Here time used to slow down, now it is measured in check-ins and parking spaces. Because of the heavy footprints of those who enter without knocking, because of the suitcases that roll where dreams used to grow. Before, here, time whispered. Now it runs, steps, wears out. They arrive like locusts with trolleys, photograph the lava without asking its name, sit on the dune as if it were a bench. But the sand does not forget. The rock does not forgive. And the lava... the lava does not know how to defend itself.

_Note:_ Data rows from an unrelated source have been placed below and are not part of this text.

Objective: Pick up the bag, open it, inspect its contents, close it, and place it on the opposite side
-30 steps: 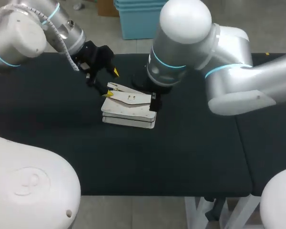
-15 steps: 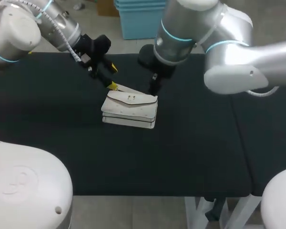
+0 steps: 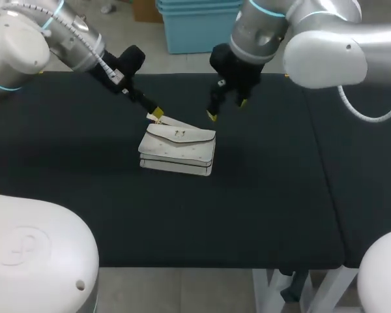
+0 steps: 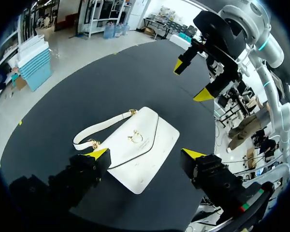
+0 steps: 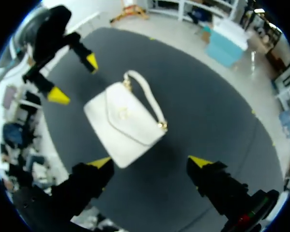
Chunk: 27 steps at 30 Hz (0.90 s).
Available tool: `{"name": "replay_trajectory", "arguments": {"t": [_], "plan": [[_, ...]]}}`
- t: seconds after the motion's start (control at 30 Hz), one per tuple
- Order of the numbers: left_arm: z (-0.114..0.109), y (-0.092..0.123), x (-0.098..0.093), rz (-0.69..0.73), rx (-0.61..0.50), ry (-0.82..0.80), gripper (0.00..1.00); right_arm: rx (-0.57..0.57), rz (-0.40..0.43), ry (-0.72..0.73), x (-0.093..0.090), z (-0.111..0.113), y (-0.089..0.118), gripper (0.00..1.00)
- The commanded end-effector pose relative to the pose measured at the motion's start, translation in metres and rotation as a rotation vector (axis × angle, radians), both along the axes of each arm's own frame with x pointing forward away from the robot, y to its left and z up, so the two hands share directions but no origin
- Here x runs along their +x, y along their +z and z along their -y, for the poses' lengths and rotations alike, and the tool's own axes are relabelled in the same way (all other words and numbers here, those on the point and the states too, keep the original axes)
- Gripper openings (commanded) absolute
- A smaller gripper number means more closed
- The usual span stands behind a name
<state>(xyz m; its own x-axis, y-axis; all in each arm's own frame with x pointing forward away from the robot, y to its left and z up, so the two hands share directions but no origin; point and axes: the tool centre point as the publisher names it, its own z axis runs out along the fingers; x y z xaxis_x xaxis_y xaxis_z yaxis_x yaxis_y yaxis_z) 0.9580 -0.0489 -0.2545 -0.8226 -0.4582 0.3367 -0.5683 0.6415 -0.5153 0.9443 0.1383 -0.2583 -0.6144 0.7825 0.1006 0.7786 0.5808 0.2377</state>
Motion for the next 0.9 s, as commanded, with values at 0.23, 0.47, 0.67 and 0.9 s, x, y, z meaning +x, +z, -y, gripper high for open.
{"name": "replay_trajectory", "arguments": {"t": [0.23,0.47,0.67,0.9], "plan": [[0.008,-0.007,0.007,-0.368,-0.125,0.503,1.00,0.224,-0.296,-0.518,0.005,-0.003,-0.003,1.00],[-0.014,-0.021,0.008,-0.710,-0.319,0.764,1.00,0.496,-0.507,-0.719,0.002,0.017,-0.013,1.00],[-0.022,-0.031,0.010,-0.850,-0.345,0.829,1.00,0.565,-0.529,-0.836,0.006,0.016,-0.026,1.00],[-0.025,-0.030,0.003,-0.925,-0.288,0.866,1.00,0.728,-0.541,-0.889,0.003,0.001,-0.039,1.00]]}}
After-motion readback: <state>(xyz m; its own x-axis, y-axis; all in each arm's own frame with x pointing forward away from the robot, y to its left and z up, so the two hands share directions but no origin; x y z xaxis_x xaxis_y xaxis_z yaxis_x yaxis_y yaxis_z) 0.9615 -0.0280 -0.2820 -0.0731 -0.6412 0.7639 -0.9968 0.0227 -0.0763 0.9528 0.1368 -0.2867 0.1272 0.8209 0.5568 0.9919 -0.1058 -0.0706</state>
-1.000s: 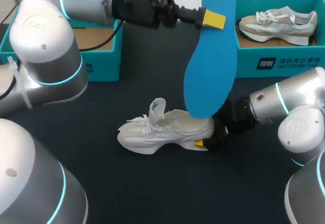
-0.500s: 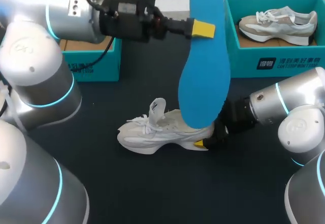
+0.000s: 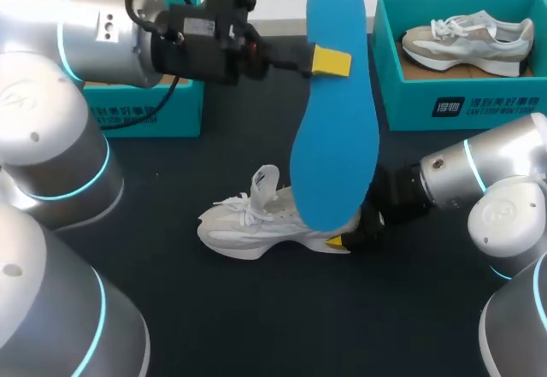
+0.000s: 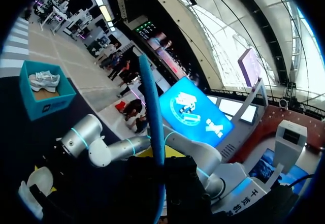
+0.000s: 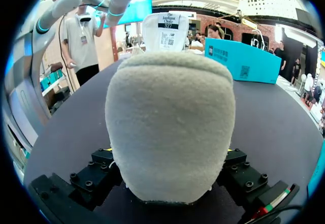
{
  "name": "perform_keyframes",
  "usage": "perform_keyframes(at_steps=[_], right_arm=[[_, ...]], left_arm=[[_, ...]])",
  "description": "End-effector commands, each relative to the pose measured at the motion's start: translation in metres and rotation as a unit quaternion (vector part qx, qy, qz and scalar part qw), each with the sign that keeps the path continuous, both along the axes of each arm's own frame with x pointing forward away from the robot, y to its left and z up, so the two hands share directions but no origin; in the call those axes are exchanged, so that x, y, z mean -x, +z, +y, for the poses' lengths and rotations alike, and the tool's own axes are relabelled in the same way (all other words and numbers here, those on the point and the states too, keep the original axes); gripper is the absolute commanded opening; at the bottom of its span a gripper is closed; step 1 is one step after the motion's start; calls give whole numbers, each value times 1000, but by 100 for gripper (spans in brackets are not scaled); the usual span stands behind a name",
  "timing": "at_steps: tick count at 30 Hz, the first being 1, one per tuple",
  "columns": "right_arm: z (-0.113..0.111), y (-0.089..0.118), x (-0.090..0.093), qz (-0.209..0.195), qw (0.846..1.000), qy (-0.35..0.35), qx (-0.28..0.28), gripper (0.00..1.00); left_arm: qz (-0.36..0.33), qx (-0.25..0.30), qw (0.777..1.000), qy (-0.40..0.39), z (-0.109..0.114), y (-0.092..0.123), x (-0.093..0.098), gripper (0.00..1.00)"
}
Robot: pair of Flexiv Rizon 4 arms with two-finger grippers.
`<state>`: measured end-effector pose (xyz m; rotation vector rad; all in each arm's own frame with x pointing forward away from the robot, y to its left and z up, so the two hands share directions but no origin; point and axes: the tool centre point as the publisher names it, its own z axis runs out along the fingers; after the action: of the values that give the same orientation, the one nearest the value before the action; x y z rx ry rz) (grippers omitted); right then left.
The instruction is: Take the shoe out of the shoebox, open the shoe tongue, remove and reinsert the insole, then place the shoe into the shoebox
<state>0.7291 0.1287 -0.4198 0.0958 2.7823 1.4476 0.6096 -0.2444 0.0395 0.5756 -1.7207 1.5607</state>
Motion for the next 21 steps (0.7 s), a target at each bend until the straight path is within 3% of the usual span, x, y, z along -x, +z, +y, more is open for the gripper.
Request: perform_keyframes(at_steps=[1, 21], right_arm=[[1, 1, 1, 0, 1000, -1, 2, 0], [1, 1, 1, 0, 1000, -1, 2, 0]], left_arm=[[-4, -6, 1000, 6, 5, 1, 3, 0], [-1, -11, 1000, 6, 3, 18, 14, 0]])
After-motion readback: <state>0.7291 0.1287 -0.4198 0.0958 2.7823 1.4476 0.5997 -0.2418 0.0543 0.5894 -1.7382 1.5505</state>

César Manrique had already written the future among the volcanoes. He did not build buildings or structures, he sewed the earth to the sky, he built silences, he drew houses that breathe with the earth, he carved art in the volcanic tuff as a promise of love is carved. He dreamed of a utopia of sacred limits, of pauses and respect, of beauty that does not demand, that simply invites. He molded poetry in the landscape, fused respect with architecture, defended Lanzarote as a mother is defended. He dreamed of a utopia made of beauty and measure, of harmony between the human being and nature, of silences more powerful than bulldozers. And yet... beauty is dying of success.
And the beaches are left alone, crying cigarette butts, burying plastic as if it were shame. The trails scream under the tires, the natural reserves are no longer sacred, and the columns of cars reach until sunset. And meanwhile... there are not enough houses for those who really live here, there is not enough water, there is not enough heart, there is not enough poetry. And Lanzarote is still there, in silence. Like a mother who does not stop loving, even wounded.

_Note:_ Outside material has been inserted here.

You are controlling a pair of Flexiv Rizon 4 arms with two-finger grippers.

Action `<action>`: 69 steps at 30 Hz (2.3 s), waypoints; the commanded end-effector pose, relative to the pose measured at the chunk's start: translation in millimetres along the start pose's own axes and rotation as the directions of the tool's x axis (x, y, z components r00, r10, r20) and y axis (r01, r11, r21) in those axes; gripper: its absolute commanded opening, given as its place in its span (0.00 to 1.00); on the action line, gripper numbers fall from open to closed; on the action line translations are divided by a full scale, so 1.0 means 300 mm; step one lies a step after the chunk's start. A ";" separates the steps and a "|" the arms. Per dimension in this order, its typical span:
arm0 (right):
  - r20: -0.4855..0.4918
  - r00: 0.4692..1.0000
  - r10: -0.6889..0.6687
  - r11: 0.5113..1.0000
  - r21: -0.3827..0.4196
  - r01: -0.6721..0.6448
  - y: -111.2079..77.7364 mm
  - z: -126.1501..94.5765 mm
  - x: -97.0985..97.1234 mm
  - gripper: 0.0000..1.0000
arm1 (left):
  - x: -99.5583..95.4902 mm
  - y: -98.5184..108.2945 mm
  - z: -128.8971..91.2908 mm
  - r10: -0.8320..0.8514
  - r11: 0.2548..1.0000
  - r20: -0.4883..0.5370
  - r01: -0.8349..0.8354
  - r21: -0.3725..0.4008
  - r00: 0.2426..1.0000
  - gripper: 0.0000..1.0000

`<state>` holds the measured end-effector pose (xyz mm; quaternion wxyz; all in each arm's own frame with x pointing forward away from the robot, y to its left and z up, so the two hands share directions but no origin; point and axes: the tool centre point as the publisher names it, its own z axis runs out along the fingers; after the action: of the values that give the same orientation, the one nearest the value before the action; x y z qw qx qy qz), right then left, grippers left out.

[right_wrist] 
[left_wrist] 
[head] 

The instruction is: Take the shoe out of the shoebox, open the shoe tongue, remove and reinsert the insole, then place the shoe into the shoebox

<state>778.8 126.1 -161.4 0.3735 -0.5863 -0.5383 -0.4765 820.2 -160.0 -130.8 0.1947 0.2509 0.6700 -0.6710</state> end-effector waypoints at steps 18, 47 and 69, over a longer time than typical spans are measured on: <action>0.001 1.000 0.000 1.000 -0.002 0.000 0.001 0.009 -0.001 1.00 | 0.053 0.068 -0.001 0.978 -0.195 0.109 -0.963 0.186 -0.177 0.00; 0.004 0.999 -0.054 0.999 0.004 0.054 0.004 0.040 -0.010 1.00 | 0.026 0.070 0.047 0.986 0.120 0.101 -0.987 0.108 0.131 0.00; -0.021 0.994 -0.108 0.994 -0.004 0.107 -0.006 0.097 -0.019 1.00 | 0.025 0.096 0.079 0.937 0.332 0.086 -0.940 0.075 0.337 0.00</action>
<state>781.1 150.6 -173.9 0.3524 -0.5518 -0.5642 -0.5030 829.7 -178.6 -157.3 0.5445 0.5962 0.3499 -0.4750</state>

And then I write. I write barefoot. I write with my hands full of lava and wildflowers. I write because I can no longer be silent. Because valuable things are not sold. They are taken care of. They are caressed. They are honored. May each step be a "thank you". May each trip be a pilgrimage. May each look know how to kneel before so much beauty. Because the Canary Islands are not a destination. They are a prayer.
And Lanzarote... Lanzarote is a poem that only allows itself to be read by those who have a clean heart. It is a verse carved in stone, and each act of carelessness is a line torn away.